REQUIREMENT - A single figure is required: the number of lines in the data below that hold the word "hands".

DATA FOR THE TASK -

********************

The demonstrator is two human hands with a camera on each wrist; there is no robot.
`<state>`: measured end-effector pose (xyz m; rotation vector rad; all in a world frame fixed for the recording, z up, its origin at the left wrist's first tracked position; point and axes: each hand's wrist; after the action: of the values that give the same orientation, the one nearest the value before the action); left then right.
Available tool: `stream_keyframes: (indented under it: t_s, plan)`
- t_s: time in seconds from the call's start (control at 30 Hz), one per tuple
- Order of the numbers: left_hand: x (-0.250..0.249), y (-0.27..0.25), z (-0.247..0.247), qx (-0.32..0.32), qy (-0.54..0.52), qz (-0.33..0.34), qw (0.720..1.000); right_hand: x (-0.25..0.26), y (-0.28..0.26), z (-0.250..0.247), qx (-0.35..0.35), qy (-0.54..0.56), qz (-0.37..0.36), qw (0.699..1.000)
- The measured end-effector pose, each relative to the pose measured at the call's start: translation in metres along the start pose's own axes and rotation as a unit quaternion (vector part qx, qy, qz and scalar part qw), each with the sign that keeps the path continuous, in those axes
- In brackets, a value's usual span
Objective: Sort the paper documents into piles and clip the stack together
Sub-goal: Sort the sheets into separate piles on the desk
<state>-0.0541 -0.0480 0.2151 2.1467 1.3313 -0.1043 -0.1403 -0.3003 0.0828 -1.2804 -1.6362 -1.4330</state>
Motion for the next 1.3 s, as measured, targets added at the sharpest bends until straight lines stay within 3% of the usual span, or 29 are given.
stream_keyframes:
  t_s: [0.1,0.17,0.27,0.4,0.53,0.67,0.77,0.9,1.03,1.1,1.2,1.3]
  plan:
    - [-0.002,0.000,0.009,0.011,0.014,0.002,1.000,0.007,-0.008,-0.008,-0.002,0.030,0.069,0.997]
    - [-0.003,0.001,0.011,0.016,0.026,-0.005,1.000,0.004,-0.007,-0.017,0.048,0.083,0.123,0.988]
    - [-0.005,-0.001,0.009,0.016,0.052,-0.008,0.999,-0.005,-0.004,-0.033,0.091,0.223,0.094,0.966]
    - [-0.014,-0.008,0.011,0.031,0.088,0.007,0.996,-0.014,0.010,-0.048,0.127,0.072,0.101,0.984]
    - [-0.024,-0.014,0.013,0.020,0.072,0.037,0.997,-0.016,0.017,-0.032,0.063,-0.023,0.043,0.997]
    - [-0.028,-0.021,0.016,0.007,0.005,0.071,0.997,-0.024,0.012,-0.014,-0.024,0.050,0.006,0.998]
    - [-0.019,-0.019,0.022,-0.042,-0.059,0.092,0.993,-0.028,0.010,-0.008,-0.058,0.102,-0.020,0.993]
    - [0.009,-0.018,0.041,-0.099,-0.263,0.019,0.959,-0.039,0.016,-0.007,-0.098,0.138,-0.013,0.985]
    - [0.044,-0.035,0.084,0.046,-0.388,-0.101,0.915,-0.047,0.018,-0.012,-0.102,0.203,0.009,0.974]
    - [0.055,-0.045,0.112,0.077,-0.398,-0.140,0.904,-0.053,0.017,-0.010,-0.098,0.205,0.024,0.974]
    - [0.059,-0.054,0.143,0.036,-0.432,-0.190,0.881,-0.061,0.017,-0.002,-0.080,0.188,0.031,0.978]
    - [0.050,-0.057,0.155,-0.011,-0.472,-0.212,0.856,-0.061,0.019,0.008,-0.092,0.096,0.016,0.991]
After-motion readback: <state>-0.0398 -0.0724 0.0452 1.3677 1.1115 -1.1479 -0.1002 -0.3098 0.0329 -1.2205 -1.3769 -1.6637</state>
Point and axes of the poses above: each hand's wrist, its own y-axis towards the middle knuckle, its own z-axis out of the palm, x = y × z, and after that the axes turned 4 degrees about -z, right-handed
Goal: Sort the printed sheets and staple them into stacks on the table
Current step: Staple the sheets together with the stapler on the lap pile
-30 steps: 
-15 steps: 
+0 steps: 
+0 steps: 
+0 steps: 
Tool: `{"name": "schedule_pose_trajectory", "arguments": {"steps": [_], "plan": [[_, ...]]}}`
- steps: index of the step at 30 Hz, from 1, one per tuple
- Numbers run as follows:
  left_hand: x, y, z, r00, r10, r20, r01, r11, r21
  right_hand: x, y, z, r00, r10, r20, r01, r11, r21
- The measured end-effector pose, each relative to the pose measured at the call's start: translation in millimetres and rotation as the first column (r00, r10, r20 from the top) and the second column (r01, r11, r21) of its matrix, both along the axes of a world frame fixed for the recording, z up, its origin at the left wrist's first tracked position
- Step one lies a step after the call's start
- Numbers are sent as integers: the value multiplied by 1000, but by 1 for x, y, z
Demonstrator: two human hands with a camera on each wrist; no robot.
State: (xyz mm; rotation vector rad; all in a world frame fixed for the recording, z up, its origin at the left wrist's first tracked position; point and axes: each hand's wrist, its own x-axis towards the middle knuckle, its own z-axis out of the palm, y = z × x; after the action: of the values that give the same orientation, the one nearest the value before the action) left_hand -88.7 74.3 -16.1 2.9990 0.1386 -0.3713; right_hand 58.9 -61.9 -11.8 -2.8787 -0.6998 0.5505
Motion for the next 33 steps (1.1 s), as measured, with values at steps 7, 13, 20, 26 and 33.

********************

EXERCISE ANSWER - 2